UCSD Health Announces First Kidney Transplant Between HIV Patients
Wednesday, August 28, 2019
Credit: UC San Diego
UC San Diego Health announced Tuesday that its surgeons completed Southern California's first kidney transplant from a deceased donor with HIV to a recipient infected with the virus.
UCSD is taking part in a national clinical trial of organ transplants for HIV patients. Such transplants were illegal in the U.S. until 2013, when Congress passed the HIV Organ Policy Equity Act, which allows for the donation of kidneys and livers from one HIV patient to another.
UCSD doctors said they expect the kidney recipient to make a full recovery from the procedure, which was done earlier this month.
Donor organ shortages are constant and affect HIV patients even more acutely due to longer wait times and a higher likelihood of dying before a donated organ is available, according to UCSD. More than 113,000 Americans are currently in need of an organ transplant.
"Patients often wait more than 10 years in California for a deceased donor kidney transplant, and 13 people die nationally each day waiting," said Dr.
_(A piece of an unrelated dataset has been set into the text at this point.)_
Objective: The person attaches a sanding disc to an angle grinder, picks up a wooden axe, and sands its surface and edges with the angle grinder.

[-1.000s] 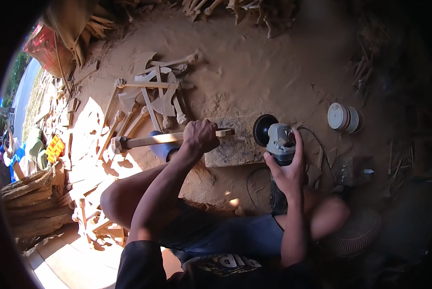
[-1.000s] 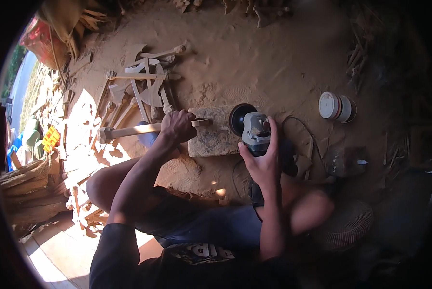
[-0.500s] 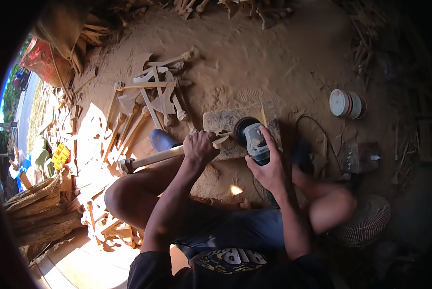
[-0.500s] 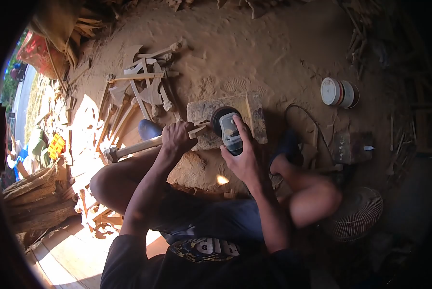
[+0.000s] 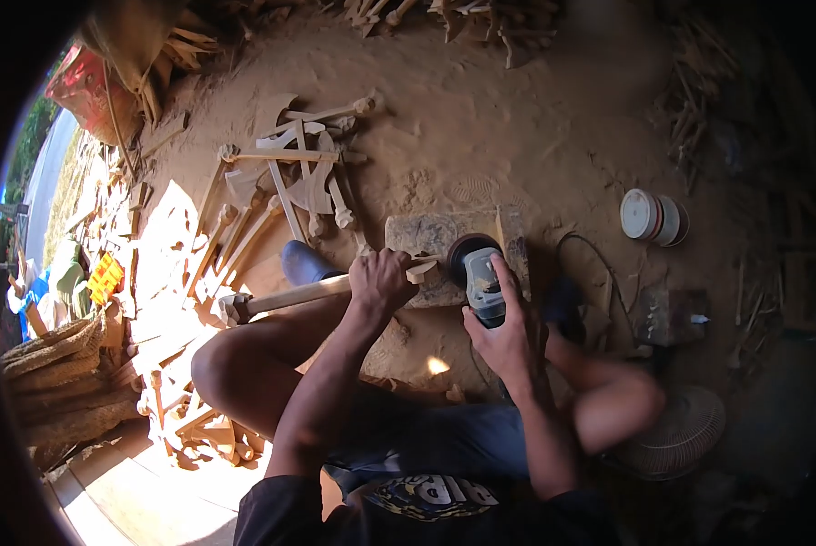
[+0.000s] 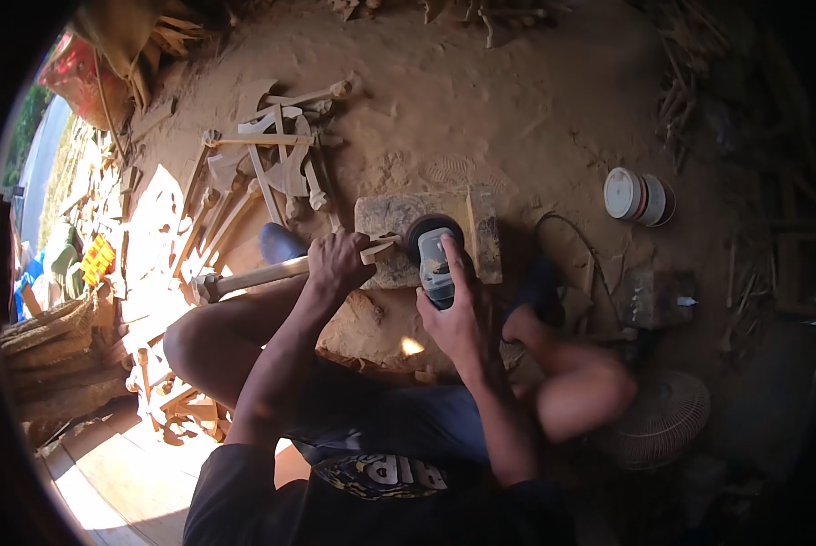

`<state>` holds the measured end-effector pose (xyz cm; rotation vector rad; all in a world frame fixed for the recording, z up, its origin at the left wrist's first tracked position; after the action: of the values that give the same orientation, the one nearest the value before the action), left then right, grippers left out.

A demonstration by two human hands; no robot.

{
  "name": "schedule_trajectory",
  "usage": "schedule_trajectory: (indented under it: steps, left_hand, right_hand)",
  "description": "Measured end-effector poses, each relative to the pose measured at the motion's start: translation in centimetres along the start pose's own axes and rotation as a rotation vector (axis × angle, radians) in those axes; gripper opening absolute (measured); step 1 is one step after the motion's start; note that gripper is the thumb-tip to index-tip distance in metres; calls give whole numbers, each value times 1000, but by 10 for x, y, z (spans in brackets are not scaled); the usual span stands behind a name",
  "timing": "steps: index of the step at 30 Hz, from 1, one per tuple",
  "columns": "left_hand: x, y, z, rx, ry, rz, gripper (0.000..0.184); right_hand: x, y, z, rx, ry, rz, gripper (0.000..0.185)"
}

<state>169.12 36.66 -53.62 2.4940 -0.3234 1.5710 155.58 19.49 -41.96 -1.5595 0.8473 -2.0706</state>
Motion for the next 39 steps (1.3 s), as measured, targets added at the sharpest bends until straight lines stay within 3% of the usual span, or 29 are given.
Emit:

Kristin Mekeel, UCSD Health's chief of transplant surgery. "By expanding donation to donors with HIV, we can get more patients transplanted — sooner — with healthy, functioning kidneys."
The kidney transplant clinical trial, which began last year and includes Johns Hopkins University and 15 other medical centers around the country, will include more than 300 organ transplants to HIV patients. A second clinical trial for liver transplants to HIV patients launched earlier this year.
Both trials are currently recruiting and accepting potential organ recipients, according to UCSD.
"The overall goals of both trials are to assess the safety of using such organ donations and ultimately increase the number of organ transplants performed in the U.S." said Saima Aslam, an associate professor of medicine at UCSD.
"This trial will also provide a new biorepository of tissue and blood samples to fuel future studies investigating HIV persistence and pathogenesis, and provide an unprecedented opportunity for persons living with HIV to register as organ donors," Aslam said.